- **Work item**:
Count the lines below that contain the word "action", and reply with only that number.

____ Records for this task

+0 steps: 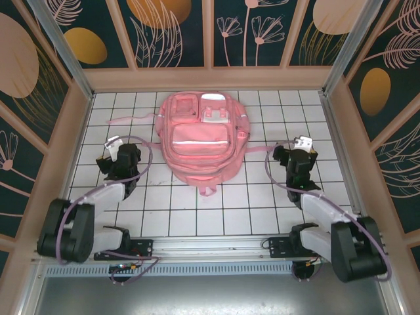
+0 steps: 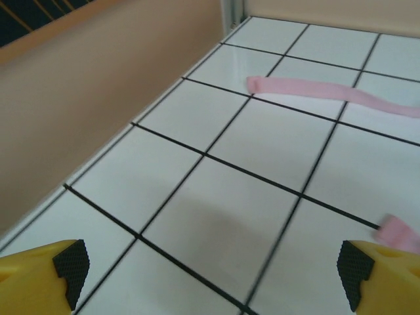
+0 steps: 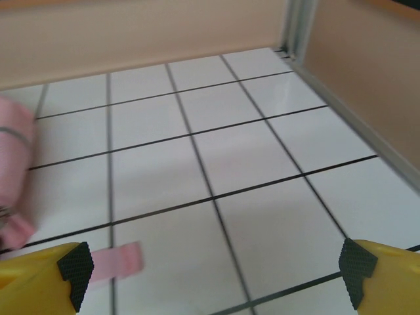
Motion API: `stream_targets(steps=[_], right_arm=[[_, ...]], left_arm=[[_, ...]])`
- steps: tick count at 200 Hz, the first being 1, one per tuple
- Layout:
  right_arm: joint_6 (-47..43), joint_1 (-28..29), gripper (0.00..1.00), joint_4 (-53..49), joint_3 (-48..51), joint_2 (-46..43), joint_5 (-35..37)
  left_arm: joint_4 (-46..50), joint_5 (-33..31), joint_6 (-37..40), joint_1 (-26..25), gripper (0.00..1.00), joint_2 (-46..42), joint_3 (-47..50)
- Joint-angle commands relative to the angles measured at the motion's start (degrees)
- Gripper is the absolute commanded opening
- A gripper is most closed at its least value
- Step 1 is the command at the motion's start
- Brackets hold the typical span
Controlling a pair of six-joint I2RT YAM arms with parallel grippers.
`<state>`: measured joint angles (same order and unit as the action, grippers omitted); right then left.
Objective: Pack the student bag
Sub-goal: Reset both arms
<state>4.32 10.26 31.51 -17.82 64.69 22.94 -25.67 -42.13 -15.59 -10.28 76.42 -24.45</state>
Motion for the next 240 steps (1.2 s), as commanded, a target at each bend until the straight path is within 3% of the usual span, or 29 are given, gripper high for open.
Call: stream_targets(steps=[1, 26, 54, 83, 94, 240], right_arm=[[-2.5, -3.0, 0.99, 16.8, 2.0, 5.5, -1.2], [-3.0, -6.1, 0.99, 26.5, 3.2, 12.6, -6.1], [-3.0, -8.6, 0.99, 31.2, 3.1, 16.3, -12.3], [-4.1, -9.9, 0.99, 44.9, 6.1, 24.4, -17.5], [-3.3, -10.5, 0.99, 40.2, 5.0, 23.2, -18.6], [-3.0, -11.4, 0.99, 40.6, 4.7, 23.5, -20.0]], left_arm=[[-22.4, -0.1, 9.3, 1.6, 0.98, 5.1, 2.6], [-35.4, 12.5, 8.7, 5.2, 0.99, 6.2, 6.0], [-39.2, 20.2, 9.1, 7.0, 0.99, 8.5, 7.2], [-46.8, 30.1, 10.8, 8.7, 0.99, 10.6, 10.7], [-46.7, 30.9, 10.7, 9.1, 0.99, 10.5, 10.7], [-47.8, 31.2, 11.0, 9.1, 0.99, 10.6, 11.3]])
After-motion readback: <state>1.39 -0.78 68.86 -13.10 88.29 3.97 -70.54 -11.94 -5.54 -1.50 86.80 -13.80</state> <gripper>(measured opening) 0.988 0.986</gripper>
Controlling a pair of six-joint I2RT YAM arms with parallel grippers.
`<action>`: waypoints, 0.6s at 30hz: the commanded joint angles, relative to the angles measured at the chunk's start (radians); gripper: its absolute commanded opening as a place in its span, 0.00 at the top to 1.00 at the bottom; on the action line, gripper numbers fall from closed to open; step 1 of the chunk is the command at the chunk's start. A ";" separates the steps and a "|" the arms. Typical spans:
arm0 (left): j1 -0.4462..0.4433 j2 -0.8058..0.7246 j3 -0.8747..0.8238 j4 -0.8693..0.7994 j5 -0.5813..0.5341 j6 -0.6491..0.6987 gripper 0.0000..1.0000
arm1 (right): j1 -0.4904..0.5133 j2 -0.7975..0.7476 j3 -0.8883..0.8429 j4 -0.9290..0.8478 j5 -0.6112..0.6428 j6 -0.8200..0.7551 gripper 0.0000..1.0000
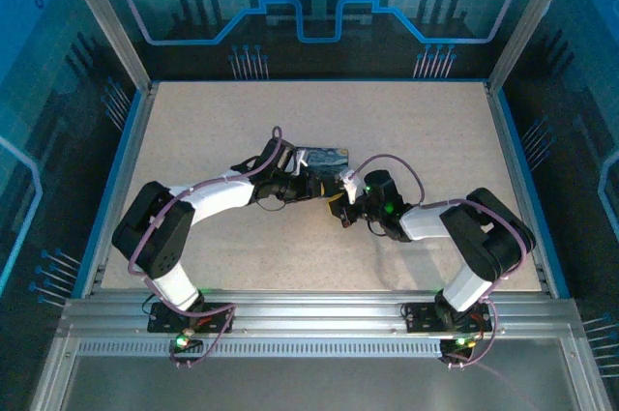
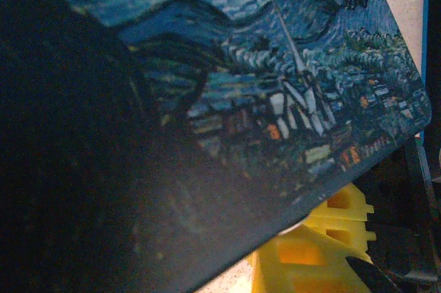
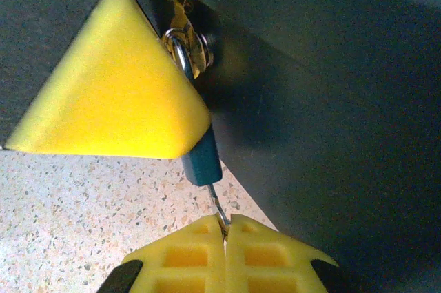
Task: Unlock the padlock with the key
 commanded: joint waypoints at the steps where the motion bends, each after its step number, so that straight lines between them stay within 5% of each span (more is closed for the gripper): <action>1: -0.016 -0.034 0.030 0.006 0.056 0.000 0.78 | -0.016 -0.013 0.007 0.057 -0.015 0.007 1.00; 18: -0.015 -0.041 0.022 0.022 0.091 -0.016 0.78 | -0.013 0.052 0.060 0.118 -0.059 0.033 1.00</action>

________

- **Completed exercise**:
3